Summary: Land use, land cover and climate are rapidly changing across the tropics and developing world. Changes including forest fragmentation and loss, urbanization and increasing temperature are having profound effects on the transmission of vector-borne diseases from malaria to dengue, and yellow fever to leishmaniasis. These processes of global change and resulting impacts on vector-borne disease transmission are particularly pronounced in Latin America, where the world's largest remaining tropical forest is steadily being cleared for pasture and agriculture, and recent epidemics of Zika virus and a resurgence of malaria, for example, figure prominently in the public health landscape. Within this complex landscape, we have developed a core research agenda tackling numerous questions at the interface of global change and vector-borne disease transmission:
1. Deforestation and malaria transmission in the Brazilian Amazon: As a National Science Foundation Postdoctoral Research Fellow at Stanford University, I developed and led a project investigating feedbacks between land use change, forest loss and human malaria in the Amazon basin. Using geospatial data processing and analysis in Google Earth Engine, coupled with panel data statistical techniques from applied econometrics, this project identified a strong positive effect of deforestation on malaria transmission in the interior of the Amazon, but the effect is weaker on the fringe where much forest has already been cleared. In addition, we also find strong evidence that human malaria burden reduces rates of deforestation in the interior of the Amazon, but this feedback is absent on the fringe (study published in PNAS). This is among the first evidence for an effect of disease burden on land use change, and highlights the importance of socio-ecological feedbacks in disease ecology. Below: timelapse of fishbone deforestation in the state of Rondonia, Brazil (Google Earth Engine).

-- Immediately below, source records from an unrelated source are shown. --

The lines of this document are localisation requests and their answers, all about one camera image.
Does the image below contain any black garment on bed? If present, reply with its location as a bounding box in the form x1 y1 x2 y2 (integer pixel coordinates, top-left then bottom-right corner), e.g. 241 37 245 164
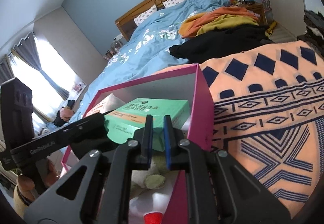
169 24 272 63

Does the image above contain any orange white snack bag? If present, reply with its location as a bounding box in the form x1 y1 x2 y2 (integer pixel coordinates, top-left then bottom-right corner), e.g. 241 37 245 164
83 93 126 118

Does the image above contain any grey curtain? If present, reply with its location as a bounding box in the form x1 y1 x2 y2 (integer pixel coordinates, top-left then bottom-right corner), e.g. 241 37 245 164
0 55 14 84
12 32 69 100

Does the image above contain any orange garment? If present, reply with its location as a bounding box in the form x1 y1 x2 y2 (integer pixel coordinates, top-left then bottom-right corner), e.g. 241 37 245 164
178 6 260 38

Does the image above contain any wooden nightstand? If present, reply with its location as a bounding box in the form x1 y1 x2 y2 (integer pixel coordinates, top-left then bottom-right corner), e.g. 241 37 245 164
240 3 268 26

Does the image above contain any green plush toy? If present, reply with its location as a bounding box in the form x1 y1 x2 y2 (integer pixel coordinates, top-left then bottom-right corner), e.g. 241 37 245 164
130 151 178 199

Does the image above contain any orange patterned blanket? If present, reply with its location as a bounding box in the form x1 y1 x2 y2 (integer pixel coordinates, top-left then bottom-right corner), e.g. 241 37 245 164
200 41 323 216

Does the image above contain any pink storage box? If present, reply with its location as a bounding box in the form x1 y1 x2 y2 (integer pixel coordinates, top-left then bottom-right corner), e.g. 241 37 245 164
60 63 216 224

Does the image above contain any mustard yellow garment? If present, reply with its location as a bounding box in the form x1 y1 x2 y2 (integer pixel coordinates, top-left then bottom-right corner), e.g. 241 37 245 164
196 14 259 36

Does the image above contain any white bottle red cap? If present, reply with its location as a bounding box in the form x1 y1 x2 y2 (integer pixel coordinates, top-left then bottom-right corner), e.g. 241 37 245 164
129 191 171 223

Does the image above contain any green cardboard box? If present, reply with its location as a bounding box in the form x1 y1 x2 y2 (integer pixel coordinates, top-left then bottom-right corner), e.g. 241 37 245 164
104 98 190 152

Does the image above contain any dark clothes pile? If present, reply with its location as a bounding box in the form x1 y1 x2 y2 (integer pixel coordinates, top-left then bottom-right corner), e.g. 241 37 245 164
297 10 324 56

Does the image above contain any blue floral duvet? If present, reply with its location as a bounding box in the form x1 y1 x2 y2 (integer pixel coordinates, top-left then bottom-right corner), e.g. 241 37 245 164
69 0 230 123

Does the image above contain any left patterned pillow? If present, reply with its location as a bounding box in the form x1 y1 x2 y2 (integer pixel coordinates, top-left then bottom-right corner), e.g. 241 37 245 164
134 5 157 26

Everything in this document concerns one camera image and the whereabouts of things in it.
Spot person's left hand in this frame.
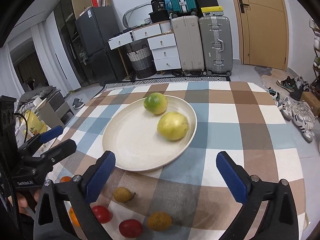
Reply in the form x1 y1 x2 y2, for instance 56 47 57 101
17 189 41 216

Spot beige suitcase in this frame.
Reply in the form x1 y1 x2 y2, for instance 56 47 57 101
170 15 205 76

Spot yellow black box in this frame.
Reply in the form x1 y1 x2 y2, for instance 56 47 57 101
201 5 224 17

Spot silver aluminium suitcase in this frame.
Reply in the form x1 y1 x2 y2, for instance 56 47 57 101
199 16 233 76

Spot wooden door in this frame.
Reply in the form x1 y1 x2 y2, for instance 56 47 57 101
233 0 289 70

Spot orange tangerine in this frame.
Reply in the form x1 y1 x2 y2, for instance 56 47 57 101
69 207 80 227
60 176 72 183

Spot wooden shoe rack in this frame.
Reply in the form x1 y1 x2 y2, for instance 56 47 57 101
309 18 320 99

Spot cream round plate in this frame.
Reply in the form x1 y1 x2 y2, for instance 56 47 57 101
102 95 197 172

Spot green yellow citrus fruit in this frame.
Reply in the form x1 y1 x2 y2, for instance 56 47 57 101
143 93 168 115

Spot black refrigerator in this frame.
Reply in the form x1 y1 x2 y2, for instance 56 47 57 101
75 5 133 87

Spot brown longan with stem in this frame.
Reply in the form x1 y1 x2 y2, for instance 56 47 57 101
113 187 136 203

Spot white drawer cabinet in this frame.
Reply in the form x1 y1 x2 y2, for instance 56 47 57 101
148 33 181 72

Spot white desk drawers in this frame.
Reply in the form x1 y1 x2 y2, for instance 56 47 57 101
108 21 171 50

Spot woven laundry basket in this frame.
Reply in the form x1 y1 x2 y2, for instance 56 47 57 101
127 44 156 79

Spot tall dark glass cabinet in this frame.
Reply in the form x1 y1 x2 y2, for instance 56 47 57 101
54 0 96 88

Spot yellow snack bag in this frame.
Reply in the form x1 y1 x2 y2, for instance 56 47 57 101
20 110 48 141

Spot red tomato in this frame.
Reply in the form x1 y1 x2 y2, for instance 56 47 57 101
92 205 113 224
118 219 143 238

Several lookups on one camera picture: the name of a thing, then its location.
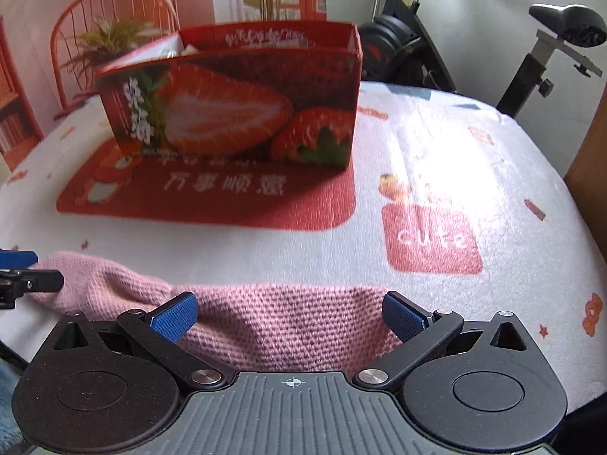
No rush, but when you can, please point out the black exercise bike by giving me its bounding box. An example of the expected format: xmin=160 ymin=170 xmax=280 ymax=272
xmin=355 ymin=0 xmax=607 ymax=119

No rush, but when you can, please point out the white patterned table cloth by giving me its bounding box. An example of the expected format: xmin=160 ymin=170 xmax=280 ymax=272
xmin=1 ymin=84 xmax=606 ymax=409

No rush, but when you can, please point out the pink knitted cloth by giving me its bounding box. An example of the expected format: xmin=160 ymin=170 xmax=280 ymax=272
xmin=35 ymin=252 xmax=400 ymax=376

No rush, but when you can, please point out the printed living room backdrop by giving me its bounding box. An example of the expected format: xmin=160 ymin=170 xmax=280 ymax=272
xmin=1 ymin=0 xmax=327 ymax=171

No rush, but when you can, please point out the red strawberry cardboard box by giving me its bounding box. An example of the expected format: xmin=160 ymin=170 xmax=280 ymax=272
xmin=96 ymin=20 xmax=362 ymax=168

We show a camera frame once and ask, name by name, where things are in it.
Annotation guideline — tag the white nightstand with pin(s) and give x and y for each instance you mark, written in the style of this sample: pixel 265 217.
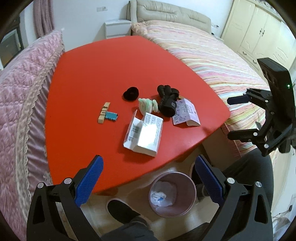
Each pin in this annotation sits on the white nightstand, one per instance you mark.
pixel 117 28

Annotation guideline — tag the beige leather headboard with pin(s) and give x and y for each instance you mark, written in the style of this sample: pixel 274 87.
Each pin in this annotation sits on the beige leather headboard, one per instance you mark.
pixel 141 11

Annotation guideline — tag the pink trash bin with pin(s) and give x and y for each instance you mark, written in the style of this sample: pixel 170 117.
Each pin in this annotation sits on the pink trash bin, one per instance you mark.
pixel 172 194

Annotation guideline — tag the black left shoe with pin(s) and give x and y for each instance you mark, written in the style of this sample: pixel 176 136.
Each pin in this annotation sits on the black left shoe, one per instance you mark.
pixel 125 215

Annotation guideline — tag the dark trouser leg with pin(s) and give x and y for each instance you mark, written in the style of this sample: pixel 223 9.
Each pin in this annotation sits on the dark trouser leg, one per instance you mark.
pixel 253 167

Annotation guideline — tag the blue small clip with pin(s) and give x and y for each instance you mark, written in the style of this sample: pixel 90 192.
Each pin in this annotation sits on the blue small clip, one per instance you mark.
pixel 111 116

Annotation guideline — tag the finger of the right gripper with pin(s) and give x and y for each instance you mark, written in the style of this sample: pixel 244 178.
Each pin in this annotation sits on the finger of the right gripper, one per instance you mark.
pixel 255 96
pixel 254 136

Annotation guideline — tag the pink curtain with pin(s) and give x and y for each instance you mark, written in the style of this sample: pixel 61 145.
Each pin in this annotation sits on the pink curtain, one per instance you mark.
pixel 43 17

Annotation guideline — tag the striped bed sheet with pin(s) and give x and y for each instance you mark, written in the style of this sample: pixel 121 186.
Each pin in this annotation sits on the striped bed sheet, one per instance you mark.
pixel 219 66

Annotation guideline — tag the red table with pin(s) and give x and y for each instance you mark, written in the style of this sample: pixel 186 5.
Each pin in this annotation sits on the red table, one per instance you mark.
pixel 89 76

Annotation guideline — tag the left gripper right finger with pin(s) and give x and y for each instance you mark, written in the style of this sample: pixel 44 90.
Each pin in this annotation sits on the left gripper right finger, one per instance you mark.
pixel 244 211

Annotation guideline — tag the pink quilted bed cover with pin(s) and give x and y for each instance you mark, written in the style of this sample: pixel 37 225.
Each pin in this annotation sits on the pink quilted bed cover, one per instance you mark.
pixel 25 84

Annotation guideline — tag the black camera box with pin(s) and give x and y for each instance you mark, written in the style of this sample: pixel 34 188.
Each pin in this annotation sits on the black camera box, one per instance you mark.
pixel 280 84

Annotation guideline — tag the dark window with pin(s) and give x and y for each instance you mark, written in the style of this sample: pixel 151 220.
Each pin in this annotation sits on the dark window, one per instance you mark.
pixel 11 44

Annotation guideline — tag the white paper medicine box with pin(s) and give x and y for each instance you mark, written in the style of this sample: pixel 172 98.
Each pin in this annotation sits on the white paper medicine box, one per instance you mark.
pixel 143 136

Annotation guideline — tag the cream wardrobe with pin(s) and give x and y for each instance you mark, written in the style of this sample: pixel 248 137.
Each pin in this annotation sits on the cream wardrobe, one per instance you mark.
pixel 255 30

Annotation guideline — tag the white wall socket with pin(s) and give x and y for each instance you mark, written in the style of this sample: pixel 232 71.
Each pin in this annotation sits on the white wall socket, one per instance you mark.
pixel 102 8

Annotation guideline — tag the wooden clothespin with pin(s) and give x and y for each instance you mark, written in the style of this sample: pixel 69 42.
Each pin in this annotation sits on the wooden clothespin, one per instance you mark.
pixel 103 112

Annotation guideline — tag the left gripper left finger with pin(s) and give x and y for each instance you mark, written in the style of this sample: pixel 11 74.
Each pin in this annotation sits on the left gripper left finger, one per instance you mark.
pixel 44 221

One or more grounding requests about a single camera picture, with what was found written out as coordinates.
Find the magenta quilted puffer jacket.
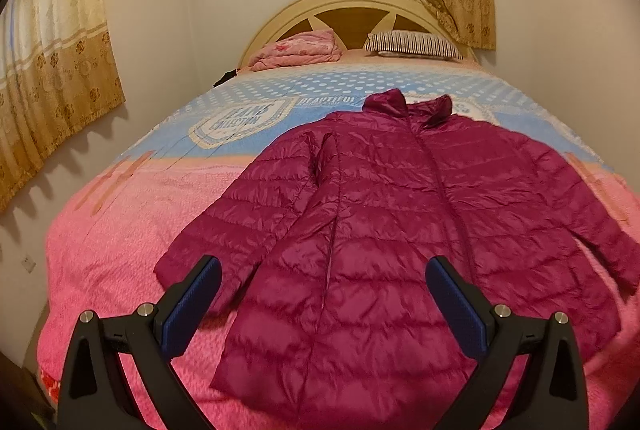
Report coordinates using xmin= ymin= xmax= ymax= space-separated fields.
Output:
xmin=154 ymin=89 xmax=639 ymax=429

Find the pink and blue bedspread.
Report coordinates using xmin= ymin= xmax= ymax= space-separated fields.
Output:
xmin=37 ymin=51 xmax=639 ymax=402

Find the beige curtain left window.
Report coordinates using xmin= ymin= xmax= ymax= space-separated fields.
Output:
xmin=0 ymin=0 xmax=126 ymax=206

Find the striped pillow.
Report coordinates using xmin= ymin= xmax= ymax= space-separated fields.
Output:
xmin=363 ymin=30 xmax=463 ymax=61

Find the folded pink blanket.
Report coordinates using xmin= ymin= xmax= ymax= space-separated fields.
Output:
xmin=247 ymin=28 xmax=343 ymax=72

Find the cream wooden headboard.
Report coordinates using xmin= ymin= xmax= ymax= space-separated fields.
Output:
xmin=239 ymin=0 xmax=452 ymax=66

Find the white wall outlet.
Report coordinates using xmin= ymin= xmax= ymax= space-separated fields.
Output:
xmin=21 ymin=256 xmax=36 ymax=273

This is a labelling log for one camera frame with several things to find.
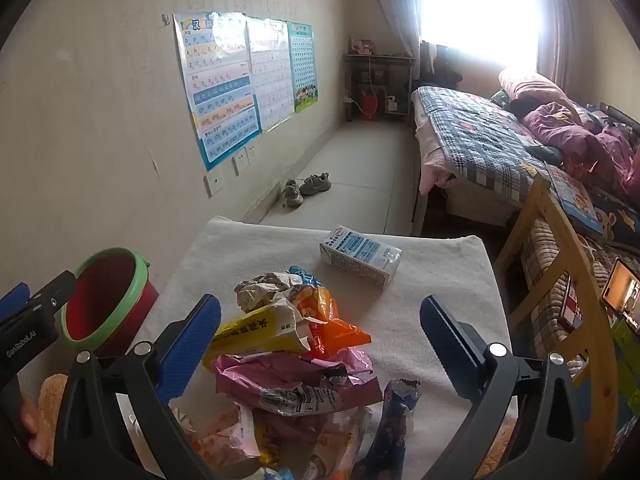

2. Effect of urbanization, temperature and precipitation on dengue transmission: Ongoing geospatial and large-scale statistical analyses are investigating the effects of urbanization over the past decade on dengue transmission in Brazil. This work is making use of large spatial datasets and the Google Earth Engine Platform coupled with disease reporting data from the Brazilian Ministry of Health to identify the effects of land use change on disease transmission across space and time. This project is being led under my supervision by a Bay Area High School student, Akshara Vykunta.
Further, collaborative projects are investigating 1) the roles of temperature and precipitation on dengue epidemics in San Juan, Puerto Rico using empirical dynamic modeling approaches (led by Stanford PhD student, Nicole Nova, and published in Ecology Letters), and 2) the effects of land use change on Zika, chikungunya, dengue and malaria transmission in Colombia (led by Stanford Masters student, Songhee Han). These projects are in collaboration with the Mordecai lab in the Department of Biology at Stanford University. |
3. Land use change and the changing landscape of vector-borne disease in Latin America: This project is in collaboration with the Mordecai lab and Natural Capital Project at Stanford University, as well as Andres Lescano at Universidad Peruana Cayetano Heredia in Peru, and Centro de Innovacion Cientifica Amazonica (CINCIA), a Peruvian NGO. We are exploring how vector transmission niches shift across the landscape as climate and land use change in Latin America using a combination of mathematical modeling techniques, species distribution models, large-scale geospatial and panel data statistical approaches, as well as field sampling of vectors and the environment in the Peruvian Amazon region. This project has recently been funded by the NSF EEID Program.